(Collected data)

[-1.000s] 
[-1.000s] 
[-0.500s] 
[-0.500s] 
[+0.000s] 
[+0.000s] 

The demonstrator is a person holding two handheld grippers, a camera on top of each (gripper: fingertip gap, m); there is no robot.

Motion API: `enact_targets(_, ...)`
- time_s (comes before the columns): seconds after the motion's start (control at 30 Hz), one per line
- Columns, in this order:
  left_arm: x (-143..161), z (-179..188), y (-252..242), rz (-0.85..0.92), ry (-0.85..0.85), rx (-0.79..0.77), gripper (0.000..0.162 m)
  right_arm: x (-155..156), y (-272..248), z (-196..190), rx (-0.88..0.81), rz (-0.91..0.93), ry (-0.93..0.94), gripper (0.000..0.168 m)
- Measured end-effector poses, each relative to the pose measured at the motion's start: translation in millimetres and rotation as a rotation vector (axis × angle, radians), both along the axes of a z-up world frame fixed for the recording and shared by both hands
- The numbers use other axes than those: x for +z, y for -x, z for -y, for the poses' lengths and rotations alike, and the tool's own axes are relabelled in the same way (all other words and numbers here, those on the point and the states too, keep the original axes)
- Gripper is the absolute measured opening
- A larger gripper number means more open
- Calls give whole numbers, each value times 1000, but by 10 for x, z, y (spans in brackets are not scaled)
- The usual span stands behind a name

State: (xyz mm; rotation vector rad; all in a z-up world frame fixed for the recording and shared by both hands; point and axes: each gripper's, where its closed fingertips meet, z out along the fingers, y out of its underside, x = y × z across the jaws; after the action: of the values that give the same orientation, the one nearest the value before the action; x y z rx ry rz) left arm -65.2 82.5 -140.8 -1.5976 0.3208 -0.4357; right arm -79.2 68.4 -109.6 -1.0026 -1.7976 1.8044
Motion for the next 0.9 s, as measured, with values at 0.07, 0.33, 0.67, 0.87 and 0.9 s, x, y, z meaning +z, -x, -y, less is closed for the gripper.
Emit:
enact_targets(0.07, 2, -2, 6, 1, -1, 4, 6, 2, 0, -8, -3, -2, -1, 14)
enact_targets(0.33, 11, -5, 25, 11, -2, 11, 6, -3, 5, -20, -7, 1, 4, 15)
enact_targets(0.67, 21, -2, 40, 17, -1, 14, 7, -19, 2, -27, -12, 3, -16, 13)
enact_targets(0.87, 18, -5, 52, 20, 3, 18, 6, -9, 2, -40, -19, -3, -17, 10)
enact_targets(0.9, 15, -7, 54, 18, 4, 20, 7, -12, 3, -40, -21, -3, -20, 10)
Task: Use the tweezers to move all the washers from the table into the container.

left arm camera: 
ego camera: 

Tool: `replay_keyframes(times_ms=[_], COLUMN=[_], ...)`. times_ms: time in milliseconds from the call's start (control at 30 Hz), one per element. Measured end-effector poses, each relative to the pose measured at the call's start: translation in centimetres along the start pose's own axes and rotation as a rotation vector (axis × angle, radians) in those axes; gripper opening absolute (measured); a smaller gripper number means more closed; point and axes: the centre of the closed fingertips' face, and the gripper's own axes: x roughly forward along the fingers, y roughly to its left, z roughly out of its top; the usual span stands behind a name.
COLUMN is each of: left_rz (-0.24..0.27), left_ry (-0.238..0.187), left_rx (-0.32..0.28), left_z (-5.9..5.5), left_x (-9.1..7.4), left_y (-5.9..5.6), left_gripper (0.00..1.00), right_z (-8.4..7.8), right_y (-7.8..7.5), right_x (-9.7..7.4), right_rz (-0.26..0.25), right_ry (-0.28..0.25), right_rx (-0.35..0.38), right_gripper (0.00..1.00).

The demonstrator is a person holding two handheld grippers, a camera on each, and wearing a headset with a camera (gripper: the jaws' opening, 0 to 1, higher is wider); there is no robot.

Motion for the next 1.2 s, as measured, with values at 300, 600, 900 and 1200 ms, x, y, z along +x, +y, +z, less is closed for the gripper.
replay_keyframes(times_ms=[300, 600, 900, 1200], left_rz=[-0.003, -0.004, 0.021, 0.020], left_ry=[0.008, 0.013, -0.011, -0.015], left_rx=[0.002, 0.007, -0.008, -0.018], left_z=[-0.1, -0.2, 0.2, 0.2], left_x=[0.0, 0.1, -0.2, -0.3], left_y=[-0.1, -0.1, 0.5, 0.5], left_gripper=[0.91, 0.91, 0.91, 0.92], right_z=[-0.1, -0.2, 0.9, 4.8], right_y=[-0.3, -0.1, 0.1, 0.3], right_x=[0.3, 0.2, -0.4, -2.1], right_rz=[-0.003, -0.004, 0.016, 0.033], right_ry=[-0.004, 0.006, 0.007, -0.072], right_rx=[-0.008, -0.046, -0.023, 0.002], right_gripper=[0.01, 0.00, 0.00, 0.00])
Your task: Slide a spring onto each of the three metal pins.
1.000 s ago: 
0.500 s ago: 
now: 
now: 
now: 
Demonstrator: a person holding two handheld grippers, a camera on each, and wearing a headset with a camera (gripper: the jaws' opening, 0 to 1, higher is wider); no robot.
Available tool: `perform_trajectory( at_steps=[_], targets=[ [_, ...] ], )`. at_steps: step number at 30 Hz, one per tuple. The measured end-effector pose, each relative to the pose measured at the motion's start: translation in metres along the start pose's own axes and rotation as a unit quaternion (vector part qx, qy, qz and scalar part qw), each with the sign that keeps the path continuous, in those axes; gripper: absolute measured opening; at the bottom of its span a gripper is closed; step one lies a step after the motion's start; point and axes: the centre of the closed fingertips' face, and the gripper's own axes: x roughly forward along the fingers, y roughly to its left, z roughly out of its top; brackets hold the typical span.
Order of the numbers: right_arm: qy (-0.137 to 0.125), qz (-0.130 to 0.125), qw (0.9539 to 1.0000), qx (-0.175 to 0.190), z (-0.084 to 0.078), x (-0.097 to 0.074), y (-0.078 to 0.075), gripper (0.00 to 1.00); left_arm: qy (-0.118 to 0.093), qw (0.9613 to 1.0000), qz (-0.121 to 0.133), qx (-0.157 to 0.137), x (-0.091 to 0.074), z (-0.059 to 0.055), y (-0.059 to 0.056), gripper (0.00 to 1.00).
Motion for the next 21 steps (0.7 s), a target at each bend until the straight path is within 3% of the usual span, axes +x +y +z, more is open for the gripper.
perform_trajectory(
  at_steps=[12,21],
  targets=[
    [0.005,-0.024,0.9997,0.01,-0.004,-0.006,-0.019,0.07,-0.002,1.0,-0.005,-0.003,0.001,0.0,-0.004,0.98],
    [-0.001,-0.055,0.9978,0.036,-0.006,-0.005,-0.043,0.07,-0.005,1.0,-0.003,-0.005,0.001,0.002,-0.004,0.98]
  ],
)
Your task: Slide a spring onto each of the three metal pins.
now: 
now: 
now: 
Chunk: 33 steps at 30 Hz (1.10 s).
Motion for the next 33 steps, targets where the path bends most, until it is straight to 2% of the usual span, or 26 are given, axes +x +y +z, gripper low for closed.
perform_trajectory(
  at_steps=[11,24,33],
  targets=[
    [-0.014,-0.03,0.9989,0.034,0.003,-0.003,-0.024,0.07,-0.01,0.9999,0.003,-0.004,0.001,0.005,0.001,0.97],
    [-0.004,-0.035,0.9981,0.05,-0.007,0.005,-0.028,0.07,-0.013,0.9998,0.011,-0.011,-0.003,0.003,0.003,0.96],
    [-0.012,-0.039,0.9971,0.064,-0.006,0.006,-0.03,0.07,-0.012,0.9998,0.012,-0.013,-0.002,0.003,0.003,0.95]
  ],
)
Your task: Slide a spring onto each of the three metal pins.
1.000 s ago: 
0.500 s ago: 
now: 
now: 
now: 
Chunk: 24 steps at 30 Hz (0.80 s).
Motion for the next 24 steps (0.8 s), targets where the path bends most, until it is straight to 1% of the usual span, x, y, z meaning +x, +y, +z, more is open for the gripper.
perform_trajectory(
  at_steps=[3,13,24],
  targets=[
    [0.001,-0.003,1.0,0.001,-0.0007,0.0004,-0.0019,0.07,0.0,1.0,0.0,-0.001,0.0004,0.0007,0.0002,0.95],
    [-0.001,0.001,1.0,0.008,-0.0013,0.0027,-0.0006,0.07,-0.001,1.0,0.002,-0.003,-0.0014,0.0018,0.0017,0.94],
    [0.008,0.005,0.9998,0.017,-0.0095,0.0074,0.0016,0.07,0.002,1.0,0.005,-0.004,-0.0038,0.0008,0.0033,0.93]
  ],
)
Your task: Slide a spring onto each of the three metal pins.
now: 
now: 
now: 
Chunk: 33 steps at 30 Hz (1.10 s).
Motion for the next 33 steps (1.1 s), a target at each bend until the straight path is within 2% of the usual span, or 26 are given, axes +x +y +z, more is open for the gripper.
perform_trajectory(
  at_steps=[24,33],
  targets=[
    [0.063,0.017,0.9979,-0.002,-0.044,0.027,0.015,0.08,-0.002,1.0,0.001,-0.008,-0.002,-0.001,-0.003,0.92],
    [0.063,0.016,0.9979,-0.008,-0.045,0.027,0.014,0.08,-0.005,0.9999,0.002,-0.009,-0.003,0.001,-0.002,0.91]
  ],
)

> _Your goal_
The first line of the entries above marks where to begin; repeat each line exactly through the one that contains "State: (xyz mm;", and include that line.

> _Solution to this problem_
[-1.000s] 
[-1.000s] 
[-0.500s] 
[-0.500s] 
[+0.000s] 
[+0.000s] 

The demonstrator is a person holding two handheld grippers, a camera on top of each (gripper: fingertip gap, m); there is no robot.

Motion API: `enact_targets(_, ...)`
- time_s (comes before the columns): seconds after the motion's start (control at 30 Hz), one per line
- Columns, in this order:
  left_arm: x (-143..161), z (-179..188), y (-252..242), rz (-0.85..0.92), ry (-0.85..0.85), rx (-0.79..0.77), gripper (0.000..0.162 m)
  right_arm: x (-155..156), y (-272..248), z (-196..190), rx (-0.88..0.81), rz (-0.91..0.93), ry (-0.93..0.94), gripper (0.000..0.168 m)
- Measured end-effector poses, each relative to the pose measured at the motion's start: translation in millimetres and rotation as a rotation vector (axis × angle, radians), both along the axes of a z-up world frame fixed for the recording and shared by both hands
- The numbers use other axes than those: x for +z, y for -x, z for -y, for the poses' lengths and rotations alike, and the tool's own axes are relabelled in the same way (all other words and numbers here, those on the point and the states too, keep the original axes)
- Gripper is the absolute measured opening
- A larger gripper number means more open
- Calls give whole numbers, each value times 1000, but by 10 for x, z, y (spans in brackets are not scaled)
- The usual span stands behind a name

State: (xyz mm; rotation vector rad; all in a z-up world frame fixed for the recording and shared by both hands; point and axes: each gripper's, where its closed fingertips meet, z out along the fingers, y out of its underside, x = y × z across the jaws; after the action: of the values that give the same orientation, the one nearest the value before the action; x y z rx ry rz) left arm -65.2 82.5 -140.8 -1.5976 0.3208 -0.4357; right arm -79.2 68.4 -109.6 -1.0026 -1.7976 1.8044

The output given is complete.